# [TASK REQUIREMENTS]
Please state how many lines of the records hold the string "appear", giving nothing but the number.

# [Collected data]
• • •
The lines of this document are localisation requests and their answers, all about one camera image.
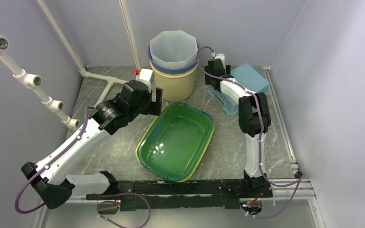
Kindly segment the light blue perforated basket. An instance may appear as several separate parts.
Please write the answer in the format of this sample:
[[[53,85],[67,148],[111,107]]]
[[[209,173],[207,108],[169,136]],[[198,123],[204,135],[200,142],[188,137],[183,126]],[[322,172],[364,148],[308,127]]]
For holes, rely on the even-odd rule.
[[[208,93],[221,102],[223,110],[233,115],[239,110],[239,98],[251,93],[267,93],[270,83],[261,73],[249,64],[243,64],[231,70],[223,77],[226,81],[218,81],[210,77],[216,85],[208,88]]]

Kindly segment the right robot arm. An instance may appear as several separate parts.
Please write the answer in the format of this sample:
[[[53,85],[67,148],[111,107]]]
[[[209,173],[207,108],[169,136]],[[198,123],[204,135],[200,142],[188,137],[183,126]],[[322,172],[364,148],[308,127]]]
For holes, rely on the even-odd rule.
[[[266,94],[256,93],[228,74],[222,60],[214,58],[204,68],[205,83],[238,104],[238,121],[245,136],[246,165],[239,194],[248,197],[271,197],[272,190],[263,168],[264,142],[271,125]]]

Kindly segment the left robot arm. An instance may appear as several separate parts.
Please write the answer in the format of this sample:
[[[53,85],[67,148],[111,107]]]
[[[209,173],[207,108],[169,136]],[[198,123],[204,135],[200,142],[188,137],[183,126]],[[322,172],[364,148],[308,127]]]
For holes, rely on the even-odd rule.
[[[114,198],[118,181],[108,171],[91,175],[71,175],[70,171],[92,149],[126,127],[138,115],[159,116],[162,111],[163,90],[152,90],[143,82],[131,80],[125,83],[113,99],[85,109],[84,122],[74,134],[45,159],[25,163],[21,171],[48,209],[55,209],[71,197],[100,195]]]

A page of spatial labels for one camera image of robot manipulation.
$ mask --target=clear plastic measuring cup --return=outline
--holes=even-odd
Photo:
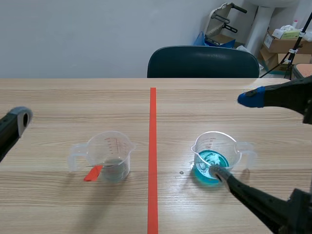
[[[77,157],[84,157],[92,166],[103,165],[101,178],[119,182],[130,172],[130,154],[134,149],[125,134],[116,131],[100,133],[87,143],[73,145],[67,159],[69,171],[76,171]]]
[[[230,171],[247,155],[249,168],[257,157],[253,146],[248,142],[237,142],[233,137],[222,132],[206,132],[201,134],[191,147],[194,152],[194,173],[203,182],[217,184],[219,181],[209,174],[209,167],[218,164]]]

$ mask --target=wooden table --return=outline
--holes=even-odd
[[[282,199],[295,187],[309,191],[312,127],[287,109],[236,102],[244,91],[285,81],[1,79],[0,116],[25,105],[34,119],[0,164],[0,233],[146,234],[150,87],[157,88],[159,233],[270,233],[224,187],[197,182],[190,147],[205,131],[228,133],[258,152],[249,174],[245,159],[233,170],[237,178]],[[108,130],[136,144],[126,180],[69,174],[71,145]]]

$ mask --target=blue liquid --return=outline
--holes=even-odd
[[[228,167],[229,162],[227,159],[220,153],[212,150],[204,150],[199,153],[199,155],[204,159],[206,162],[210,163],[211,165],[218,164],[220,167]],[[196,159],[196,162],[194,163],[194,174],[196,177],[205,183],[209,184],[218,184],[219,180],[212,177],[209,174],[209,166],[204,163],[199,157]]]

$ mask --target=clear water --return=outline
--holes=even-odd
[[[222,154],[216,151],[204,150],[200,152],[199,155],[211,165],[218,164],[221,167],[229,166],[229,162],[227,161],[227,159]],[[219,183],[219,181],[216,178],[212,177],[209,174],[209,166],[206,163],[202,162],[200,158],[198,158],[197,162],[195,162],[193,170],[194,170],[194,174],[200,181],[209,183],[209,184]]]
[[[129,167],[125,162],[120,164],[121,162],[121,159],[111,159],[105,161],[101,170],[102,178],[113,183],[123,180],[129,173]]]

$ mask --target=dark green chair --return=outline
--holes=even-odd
• • •
# [RESULT BELOW]
3